Lexica Societatis Fenno-Ugricae XXXI:1

Katso myös / See also http://www.sgr.fi/lexica/lexicaxxxi1.html.

Electronic Word Lists: Komi, Chuvash and Tatar
With SFOu WordListTool 1.4.

Ed. Jorma Luutonen et al.
Lexica Societatis Fenno-Ugricae XXXI:2

Short description in Finnish
Toinen Suomalais-Ugrilaisen Seuran julkaisema sähköisten sanalistojen kokoelma sisältää komin, tšuvassin ja tataarin sanastoa. Listoissa esiintyvien sanojen yhteismäärä on noin 150 000. Jokaiseen sanaan on liitetty tieto kielestä, sanaluokasta ja sanastolähteestä. Näiden sanalistojen keskeisin käyttötarkoitus on toimia johto-opin ja sanojen rakenteen tutkimuksen apuvälineinä. Sähköisiä sanalistoja hyödynnetään myös kehitettäessä erilaisia kieliteknologisia sovelluksia. Sanalistapakettiin liittyy uusi versio SFOu WordListTool -tietokoneohjelmasta, joka on erityisesti kehitetty tämän tyyppisten sanalistojen käsittelyä varten. Ohjelman käyttöliittymäkielet ovat englanti, venäjä ja suomi.
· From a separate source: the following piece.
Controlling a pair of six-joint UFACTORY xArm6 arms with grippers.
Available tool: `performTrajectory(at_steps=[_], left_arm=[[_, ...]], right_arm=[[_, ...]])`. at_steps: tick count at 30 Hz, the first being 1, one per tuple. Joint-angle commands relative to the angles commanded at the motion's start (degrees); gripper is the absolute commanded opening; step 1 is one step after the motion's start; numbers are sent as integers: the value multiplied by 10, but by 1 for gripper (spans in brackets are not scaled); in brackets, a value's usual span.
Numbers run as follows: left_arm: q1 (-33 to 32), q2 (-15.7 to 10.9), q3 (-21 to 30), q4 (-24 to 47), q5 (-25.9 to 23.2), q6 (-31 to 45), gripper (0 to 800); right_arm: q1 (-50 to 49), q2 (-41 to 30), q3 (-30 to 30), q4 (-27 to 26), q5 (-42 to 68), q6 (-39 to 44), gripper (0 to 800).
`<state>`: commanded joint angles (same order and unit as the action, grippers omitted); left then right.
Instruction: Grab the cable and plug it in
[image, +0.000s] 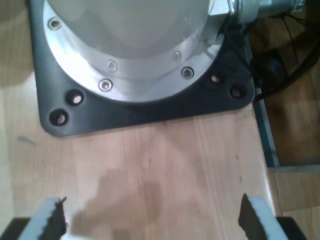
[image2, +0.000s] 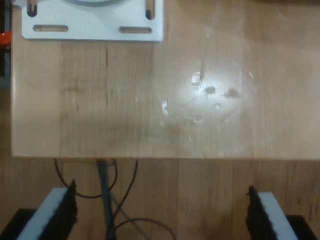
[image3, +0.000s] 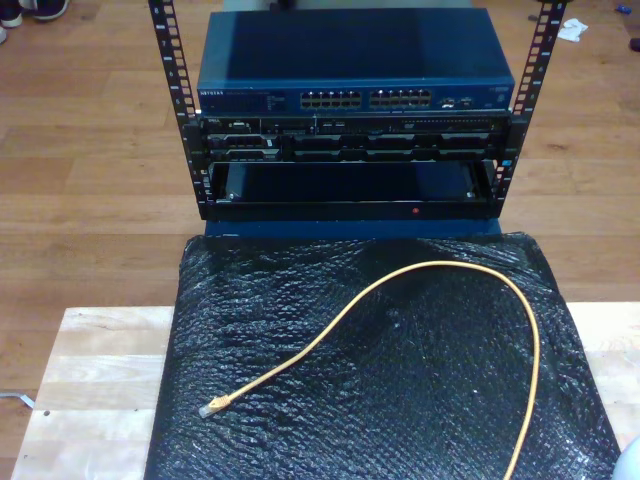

For full bibliographical data, see QuickStartManual_en.pdf, p. 2.

Introduction

The Finno-Ugrian Society has published electronic word lists of the following languages: Mari, Mordvin, Udmurt, Komi, Chuvash and Tatar. The electronic word lists are intended to be sources for the study of word derivation and word structure. The total number of entries in the six lists is ca. 327,000. Each entry word is provided with labels that indicate language, word class and dictionary sources. SFOu WordListTool is a computer program that has been specially developed for handling such lists. The alternative user interface languages of the program are English, Russian and Finnish.

There are two versions of each word list, one with normal alphabetisation (beginning from the first letter of the word) and the other with reverse alphabetical order (beginning from the end of the word). The names of the files are as follows:

• mari_alph.txt
• mordva_alph.txt
• udmurt_alph.txt
• komi_alph.txt
• chuvash_alph.txt
• tatar_alph.txt

• mari_rev.txt
• mordva_rev.txt
• udmurt_rev.txt
• komi_rev.txt
• chuvash_rev.txt
• tatar_rev.txt

The character encoding of the files is Unicode (UTF-8). In the files, the material is arranged in four columns:

1) the word
2) language
3) word class
4) sources

The meanings of the words are not given in the word list. Technically, the files are plain text Comma Separated Value (CSV) files. This simply means that a comma character (,) separates the fields for different types of information (word, language, word class, sources) in each line of the file.

One can handle with the word list files using word processors that can cope with Unicode characters, or with the help of such programs as Microsoft Excel. It is, however, suggested that the user utilizes the SFOu WordListTool program that has been developed specifically for these kinds of word lists.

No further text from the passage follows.